=== Try it ===
Among the lines below, copy exactly those from the one with "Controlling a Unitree" through the one with "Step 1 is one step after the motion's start", counting both ends.

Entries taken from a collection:
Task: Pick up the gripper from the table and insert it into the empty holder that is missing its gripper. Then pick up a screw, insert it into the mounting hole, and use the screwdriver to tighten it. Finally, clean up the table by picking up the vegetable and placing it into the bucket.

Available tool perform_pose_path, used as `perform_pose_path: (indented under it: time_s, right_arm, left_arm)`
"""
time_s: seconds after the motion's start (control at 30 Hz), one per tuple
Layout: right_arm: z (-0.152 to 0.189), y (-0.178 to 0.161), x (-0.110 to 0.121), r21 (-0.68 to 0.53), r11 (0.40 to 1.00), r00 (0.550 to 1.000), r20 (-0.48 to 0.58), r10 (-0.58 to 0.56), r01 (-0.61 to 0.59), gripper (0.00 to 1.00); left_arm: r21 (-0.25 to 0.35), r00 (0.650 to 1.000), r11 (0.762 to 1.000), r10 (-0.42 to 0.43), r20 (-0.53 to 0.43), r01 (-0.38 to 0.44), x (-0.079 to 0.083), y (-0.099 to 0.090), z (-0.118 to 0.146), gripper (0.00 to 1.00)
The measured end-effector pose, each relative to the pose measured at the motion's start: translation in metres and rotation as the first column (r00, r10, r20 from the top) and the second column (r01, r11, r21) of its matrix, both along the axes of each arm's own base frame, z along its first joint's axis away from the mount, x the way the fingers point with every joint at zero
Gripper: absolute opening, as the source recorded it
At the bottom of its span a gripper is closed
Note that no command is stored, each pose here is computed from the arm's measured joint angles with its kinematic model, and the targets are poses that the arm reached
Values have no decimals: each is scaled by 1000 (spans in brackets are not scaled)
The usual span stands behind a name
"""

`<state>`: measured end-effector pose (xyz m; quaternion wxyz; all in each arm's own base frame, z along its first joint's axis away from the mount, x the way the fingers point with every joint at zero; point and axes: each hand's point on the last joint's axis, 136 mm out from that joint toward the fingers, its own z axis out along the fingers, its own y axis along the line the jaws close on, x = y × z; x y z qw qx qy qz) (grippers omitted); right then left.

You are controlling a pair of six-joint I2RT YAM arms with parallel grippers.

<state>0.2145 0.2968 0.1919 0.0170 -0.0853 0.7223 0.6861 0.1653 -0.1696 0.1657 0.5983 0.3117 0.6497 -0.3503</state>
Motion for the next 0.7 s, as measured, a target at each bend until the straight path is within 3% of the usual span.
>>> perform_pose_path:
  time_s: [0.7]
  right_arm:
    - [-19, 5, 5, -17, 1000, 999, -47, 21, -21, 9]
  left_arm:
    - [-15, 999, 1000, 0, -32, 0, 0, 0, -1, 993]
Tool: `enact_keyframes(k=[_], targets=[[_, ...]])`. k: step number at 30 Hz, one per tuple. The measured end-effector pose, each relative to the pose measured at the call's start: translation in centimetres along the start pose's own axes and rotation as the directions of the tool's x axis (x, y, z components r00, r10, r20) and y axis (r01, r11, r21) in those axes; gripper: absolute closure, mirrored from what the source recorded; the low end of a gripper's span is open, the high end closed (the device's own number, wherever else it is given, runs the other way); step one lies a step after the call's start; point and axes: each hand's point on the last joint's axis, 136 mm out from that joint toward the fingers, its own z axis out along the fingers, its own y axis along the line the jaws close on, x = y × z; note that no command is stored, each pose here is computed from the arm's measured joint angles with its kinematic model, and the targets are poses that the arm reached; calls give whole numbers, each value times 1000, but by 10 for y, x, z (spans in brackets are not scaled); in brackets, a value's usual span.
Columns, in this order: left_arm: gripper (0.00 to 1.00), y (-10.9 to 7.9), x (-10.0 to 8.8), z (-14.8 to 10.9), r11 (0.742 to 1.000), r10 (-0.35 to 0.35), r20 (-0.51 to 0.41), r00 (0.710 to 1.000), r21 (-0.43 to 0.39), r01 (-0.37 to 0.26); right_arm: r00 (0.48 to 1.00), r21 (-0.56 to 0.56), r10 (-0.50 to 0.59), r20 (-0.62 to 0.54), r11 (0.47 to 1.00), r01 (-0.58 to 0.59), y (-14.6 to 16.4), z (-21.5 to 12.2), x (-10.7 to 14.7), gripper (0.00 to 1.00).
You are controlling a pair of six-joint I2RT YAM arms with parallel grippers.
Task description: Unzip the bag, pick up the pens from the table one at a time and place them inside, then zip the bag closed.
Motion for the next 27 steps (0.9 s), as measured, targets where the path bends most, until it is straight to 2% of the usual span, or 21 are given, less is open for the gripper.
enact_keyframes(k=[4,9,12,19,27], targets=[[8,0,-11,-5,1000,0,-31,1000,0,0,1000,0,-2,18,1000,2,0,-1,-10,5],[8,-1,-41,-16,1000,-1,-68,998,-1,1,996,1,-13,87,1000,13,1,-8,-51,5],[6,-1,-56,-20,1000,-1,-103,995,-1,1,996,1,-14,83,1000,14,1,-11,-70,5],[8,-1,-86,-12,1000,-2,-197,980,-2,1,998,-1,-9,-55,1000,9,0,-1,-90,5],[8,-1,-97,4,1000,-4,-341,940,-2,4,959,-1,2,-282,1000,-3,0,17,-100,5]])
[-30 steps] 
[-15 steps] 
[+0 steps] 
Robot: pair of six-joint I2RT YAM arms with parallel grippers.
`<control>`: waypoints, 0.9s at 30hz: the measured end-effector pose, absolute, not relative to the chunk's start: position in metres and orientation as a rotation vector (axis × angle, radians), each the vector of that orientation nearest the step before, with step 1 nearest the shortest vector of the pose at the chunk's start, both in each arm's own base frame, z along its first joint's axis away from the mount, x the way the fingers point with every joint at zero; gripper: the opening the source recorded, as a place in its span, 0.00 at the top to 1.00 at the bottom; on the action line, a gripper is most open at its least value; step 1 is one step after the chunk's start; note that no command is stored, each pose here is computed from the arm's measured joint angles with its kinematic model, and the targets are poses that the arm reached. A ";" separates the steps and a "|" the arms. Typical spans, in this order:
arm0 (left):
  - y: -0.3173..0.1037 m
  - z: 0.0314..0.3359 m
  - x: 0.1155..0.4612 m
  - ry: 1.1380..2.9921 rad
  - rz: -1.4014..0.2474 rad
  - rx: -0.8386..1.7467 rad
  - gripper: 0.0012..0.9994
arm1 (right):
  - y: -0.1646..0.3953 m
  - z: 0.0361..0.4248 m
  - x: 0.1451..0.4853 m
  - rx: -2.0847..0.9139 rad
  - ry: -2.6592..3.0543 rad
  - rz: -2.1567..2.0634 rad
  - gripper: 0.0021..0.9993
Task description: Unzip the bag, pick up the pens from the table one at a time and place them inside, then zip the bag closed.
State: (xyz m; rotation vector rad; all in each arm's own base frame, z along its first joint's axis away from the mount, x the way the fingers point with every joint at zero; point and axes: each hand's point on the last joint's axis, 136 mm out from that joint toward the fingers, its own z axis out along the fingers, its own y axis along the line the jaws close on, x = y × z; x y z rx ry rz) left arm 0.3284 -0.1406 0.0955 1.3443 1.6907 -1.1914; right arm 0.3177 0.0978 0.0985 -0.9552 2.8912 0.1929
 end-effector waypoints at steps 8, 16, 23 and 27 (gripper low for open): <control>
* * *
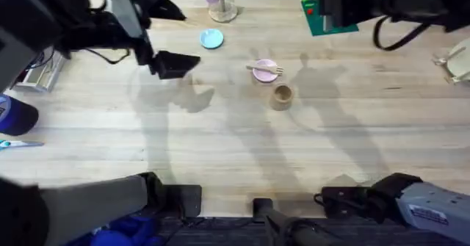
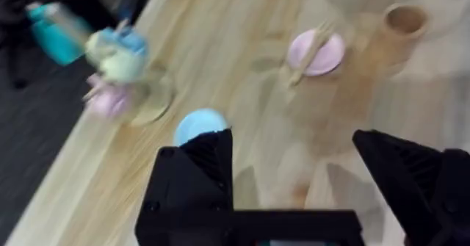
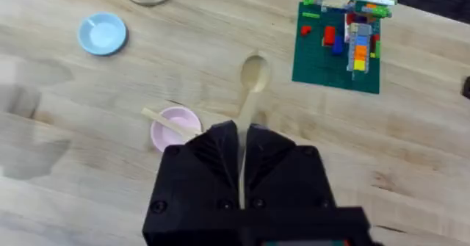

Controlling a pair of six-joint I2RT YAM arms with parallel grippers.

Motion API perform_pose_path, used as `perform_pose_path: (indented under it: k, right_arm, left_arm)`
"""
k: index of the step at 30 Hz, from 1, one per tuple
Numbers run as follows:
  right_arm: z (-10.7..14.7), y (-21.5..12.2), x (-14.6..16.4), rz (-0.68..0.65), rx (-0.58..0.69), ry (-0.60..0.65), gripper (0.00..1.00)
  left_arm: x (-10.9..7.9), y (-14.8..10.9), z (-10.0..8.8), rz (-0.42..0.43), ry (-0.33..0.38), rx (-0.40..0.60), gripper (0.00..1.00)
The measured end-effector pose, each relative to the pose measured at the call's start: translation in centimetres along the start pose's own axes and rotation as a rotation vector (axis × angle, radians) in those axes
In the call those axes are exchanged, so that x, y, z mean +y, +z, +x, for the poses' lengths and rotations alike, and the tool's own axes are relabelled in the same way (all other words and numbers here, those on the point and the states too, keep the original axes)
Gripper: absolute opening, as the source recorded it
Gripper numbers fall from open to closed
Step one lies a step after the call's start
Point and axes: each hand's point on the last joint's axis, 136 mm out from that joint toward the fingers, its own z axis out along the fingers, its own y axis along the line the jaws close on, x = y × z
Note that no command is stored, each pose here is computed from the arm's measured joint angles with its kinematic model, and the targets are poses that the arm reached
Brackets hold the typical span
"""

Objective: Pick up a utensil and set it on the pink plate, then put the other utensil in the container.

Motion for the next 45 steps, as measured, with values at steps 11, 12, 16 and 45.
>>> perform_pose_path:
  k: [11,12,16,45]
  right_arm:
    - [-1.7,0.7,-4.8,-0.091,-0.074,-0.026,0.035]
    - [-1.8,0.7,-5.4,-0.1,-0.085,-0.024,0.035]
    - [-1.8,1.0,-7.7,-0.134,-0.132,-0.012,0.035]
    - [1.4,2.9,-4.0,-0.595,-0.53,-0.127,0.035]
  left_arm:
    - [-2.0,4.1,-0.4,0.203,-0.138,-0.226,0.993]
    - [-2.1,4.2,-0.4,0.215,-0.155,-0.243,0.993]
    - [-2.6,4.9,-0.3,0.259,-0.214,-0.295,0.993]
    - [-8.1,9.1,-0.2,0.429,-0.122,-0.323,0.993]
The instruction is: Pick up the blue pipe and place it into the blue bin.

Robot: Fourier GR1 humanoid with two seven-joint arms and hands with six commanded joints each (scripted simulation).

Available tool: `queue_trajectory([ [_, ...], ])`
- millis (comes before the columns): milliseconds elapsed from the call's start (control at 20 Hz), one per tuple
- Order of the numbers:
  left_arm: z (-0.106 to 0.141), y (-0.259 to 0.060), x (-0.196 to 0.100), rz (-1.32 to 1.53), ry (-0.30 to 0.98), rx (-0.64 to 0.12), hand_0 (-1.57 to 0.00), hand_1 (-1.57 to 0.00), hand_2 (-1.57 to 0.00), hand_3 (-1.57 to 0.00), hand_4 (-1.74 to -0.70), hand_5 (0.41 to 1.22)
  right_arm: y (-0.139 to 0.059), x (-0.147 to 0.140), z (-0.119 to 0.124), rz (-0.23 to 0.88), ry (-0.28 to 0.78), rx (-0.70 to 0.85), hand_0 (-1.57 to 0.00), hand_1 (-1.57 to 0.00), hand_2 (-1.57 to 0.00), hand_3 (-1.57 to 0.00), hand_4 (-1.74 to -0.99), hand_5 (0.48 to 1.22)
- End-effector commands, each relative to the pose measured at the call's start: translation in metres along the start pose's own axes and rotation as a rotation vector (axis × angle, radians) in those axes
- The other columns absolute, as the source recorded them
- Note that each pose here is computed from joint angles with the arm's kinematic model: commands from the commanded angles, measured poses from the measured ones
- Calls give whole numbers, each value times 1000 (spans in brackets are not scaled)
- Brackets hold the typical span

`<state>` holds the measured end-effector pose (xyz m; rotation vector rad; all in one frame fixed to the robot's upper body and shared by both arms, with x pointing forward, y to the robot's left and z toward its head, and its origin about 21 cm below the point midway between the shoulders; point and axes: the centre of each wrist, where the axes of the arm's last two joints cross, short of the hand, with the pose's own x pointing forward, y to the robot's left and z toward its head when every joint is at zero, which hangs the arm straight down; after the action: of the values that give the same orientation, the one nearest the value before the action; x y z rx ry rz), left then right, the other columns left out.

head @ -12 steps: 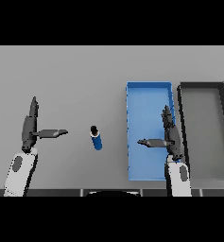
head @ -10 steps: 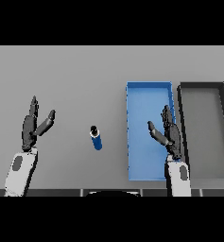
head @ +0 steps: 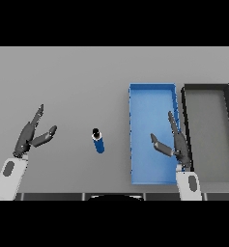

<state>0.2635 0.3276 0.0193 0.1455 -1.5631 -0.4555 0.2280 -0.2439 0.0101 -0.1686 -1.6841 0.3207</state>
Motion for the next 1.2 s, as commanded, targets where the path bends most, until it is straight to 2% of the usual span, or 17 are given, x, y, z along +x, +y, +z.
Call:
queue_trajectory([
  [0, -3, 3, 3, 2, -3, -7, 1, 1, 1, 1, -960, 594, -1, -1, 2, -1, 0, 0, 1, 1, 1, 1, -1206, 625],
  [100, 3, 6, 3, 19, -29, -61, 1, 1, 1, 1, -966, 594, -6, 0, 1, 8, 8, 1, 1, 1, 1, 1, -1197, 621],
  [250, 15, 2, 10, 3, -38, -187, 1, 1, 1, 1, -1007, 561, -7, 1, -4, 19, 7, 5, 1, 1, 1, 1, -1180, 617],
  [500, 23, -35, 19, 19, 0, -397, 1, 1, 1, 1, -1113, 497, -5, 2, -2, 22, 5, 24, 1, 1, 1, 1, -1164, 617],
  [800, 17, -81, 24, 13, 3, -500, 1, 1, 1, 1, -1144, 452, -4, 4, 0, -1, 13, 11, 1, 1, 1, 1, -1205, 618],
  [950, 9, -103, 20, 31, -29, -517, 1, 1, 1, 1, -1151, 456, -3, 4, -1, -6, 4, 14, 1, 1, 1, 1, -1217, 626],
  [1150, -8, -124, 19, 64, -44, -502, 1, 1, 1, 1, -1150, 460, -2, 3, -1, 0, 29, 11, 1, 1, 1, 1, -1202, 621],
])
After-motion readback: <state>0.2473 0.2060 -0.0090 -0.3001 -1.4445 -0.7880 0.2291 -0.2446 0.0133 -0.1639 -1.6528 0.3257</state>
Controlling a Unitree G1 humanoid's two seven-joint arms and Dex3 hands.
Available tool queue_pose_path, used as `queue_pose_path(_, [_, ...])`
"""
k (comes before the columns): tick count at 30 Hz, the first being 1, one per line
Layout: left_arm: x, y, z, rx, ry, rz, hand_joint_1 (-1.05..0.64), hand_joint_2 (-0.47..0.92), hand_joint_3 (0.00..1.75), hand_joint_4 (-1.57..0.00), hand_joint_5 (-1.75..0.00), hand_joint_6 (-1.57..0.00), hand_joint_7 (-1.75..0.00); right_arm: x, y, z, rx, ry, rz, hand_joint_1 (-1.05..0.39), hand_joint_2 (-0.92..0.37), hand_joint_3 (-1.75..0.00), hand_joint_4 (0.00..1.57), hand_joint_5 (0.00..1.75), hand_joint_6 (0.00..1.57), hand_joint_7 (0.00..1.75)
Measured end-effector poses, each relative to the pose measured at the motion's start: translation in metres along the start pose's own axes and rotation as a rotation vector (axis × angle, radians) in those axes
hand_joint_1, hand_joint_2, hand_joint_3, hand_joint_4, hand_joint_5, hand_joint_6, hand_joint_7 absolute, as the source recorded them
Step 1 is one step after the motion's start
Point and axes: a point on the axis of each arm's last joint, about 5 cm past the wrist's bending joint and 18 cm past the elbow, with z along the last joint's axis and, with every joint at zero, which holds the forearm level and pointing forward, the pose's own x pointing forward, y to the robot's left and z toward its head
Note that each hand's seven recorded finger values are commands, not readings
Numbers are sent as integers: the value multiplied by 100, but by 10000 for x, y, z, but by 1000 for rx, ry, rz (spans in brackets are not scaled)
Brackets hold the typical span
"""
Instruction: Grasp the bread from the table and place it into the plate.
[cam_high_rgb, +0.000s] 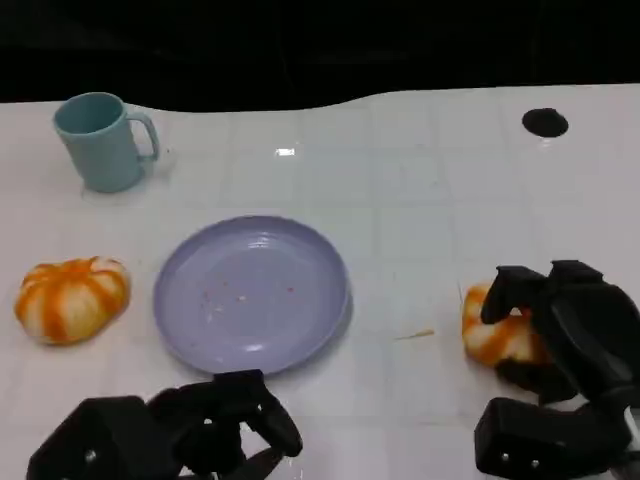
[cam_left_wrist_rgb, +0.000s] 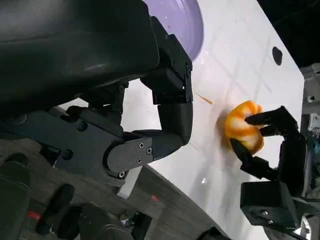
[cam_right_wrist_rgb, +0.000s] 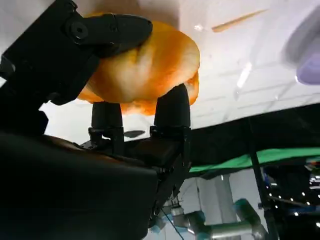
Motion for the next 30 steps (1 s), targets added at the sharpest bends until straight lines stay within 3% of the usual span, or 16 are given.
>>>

=== Problem solution ===
Controlling a Unitree G1 humanoid's two seven-joint arms and Dex3 hands.
Available tool queue_pose_path, used as `queue_pose_path(_, [_, ...])`
"""
k (comes before the columns): tick count at 30 Hz, the first being 1, one per line
Layout: left_arm: x, y, z, rx, ry, rz, hand_joint_1 (-1.05..0.64), hand_joint_2 (-0.47..0.92), hand_joint_3 (0.00..1.75), hand_joint_4 (-1.57..0.00), hand_joint_5 (-1.75..0.00), hand_joint_6 (-1.57..0.00), hand_joint_7 (-1.75..0.00); right_arm: x, y, z, rx, ry, rz, hand_joint_1 (-1.05..0.39), hand_joint_2 (-0.92..0.37), hand_joint_3 (-1.75..0.00), hand_joint_4 (0.00..1.57), hand_joint_5 (0.00..1.75), hand_joint_6 (0.00..1.57), hand_joint_7 (0.00..1.75)
Measured end-effector poses, each relative to the pose measured at the motion's start: translation in metres along the start pose's own axes and rotation as a rotation vector (axis × angle, radians) in those axes
hand_joint_1, hand_joint_2, hand_joint_3, hand_joint_4, hand_joint_5, hand_joint_6, hand_joint_7 absolute, as the source recorded them
Step 1 is one step after the motion's start

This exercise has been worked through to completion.